Web scraping with PHP

This guide will help you build web scrapers with PHP. By the end, you'll have a working scraper and the skills to customize it. Even if you're new to PHP, this process is surprisingly straightforward!

Is PHP good for web scraping?

Yes, PHP is a great option for web scraping. PHP is easy to use and has specialized libraries, such as Simple HTML DOM, for data extraction from websites. However, be aware that PHP may have limitations in performance and handling JavaScript-rendered websites compared to alternatives like Python.

Prerequisites

To start your first PHP web scraping project, set up a PHP environment and some basic tools. Here's what you need to get going:

1. Setup a PHP environment

If you're using PHP for the first time, you'll need to install it. You can download it directly from the official PHP website or choose a local development environment like XAMPP or MAMP. These packages include PHP and other necessary components, making the setup easy.
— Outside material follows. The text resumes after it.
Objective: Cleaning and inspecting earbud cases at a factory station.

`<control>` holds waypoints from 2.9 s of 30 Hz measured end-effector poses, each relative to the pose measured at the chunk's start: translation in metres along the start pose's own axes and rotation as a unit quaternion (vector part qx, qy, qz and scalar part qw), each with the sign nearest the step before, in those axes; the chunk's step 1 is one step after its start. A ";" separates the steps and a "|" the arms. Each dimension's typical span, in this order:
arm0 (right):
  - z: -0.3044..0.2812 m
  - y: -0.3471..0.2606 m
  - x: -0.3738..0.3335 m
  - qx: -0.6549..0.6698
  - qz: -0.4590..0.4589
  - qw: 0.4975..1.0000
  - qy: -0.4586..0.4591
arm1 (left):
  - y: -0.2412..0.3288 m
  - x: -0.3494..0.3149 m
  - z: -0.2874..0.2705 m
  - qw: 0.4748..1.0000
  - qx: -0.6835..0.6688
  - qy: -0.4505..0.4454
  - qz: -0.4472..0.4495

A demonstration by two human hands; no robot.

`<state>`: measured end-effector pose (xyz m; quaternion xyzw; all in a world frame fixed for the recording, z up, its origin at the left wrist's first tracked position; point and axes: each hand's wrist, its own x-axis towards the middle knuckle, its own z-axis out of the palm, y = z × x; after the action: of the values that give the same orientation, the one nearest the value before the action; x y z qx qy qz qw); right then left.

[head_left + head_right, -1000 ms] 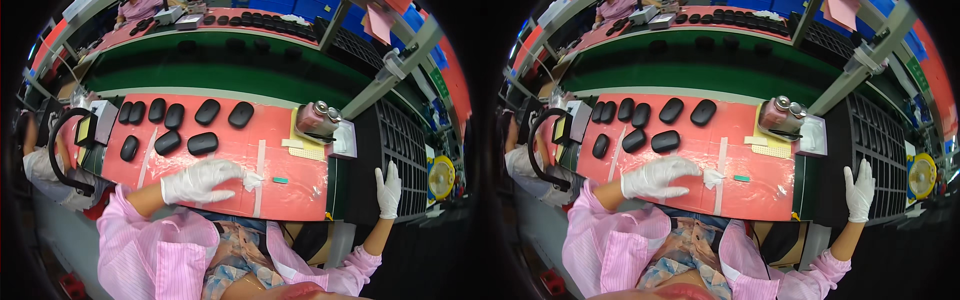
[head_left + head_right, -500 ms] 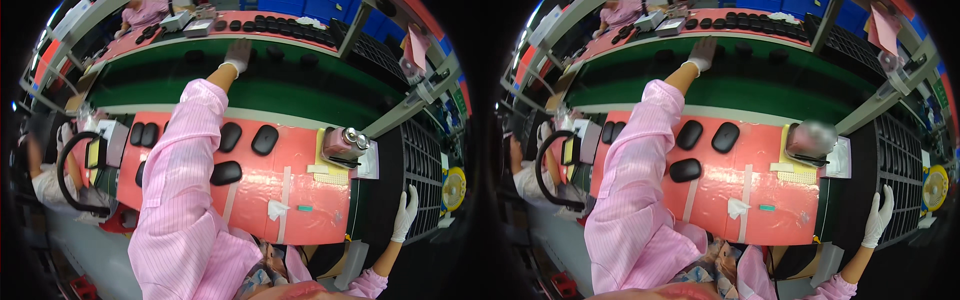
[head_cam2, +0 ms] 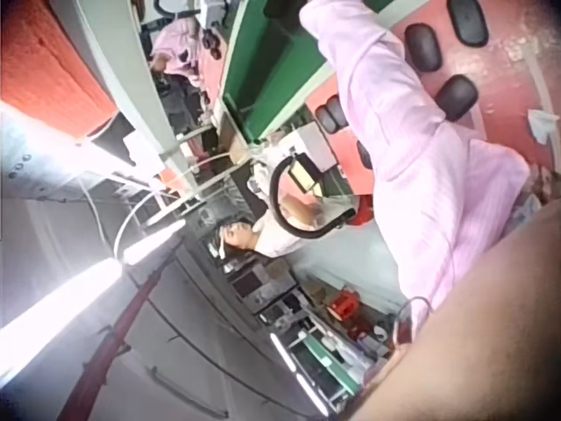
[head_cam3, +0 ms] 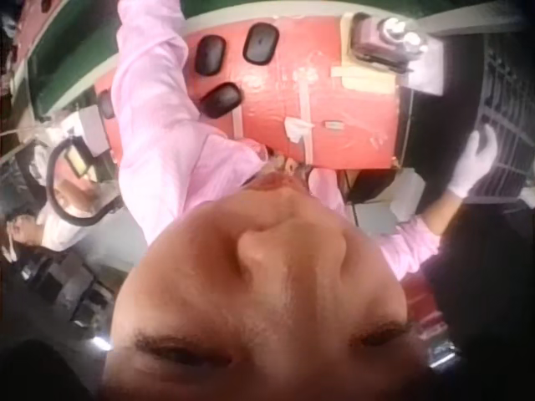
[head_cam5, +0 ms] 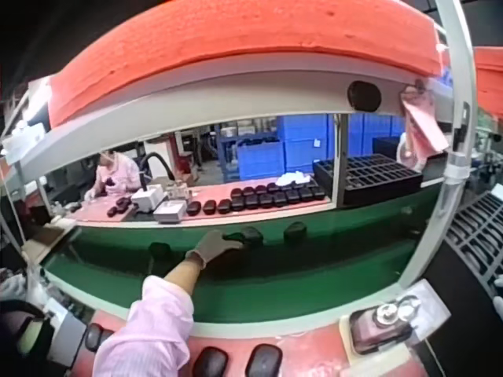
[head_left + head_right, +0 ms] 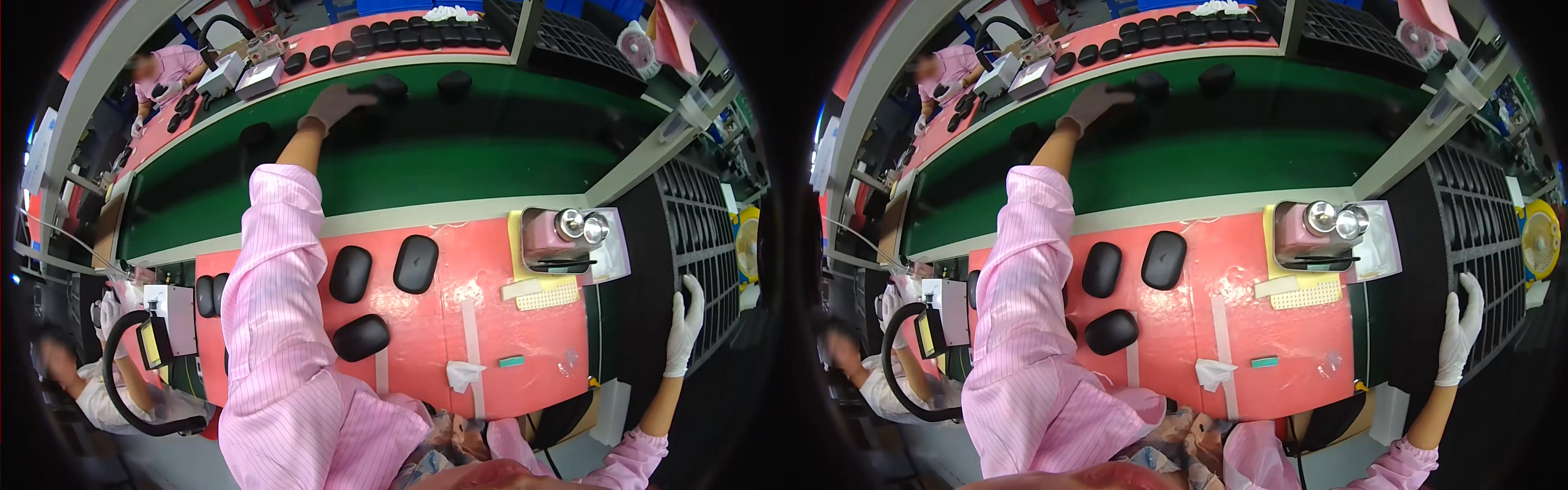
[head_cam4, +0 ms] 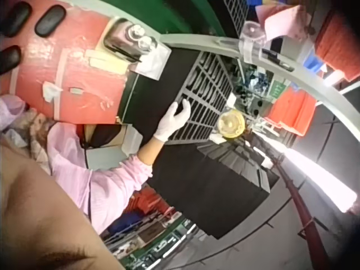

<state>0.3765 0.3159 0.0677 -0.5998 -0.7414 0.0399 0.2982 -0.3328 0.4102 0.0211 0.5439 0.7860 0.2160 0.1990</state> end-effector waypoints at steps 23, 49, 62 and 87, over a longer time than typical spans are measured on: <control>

2. Download Simple HTML DOM library

In this guide, we'll use Simple HTML DOM for web scraping. Download it and place it in your project directory to get started.

Why choose Simple HTML DOM?

This library is user-friendly and effective for web scraping. It simplifies parsing and navigating HTML content, to pinpoint the information you need easily.

Its key features include:

Finding elements by various selectors (tags, classes, IDs, etc.)
Extracting text, links, and attributes from HTML elements
Modifying HTML content
Handling poorly formatted HTML

Simple HTML DOM is well-suited for beginners due to its intuitive syntax. You won't need a deep understanding of complex DOM manipulation concepts, making it a great starting point for anyone just getting into web scraping.

See this document for more information about Simple HTML DOM.

How to scrape a website with PHP?

To start building, we'll scrape a post from the Apify Blog for our example.

Step 1: Setting the stage

Project folder: Create a new folder for your scraper project.
Simple HTML DOM: As mentioned in the prerequisites section, add the downloaded Simple HTML DOM library to your project folder.
Scraper file: Create a new PHP file (e.g., scraper.php) in your project folder. This is where you'll write your scraping code.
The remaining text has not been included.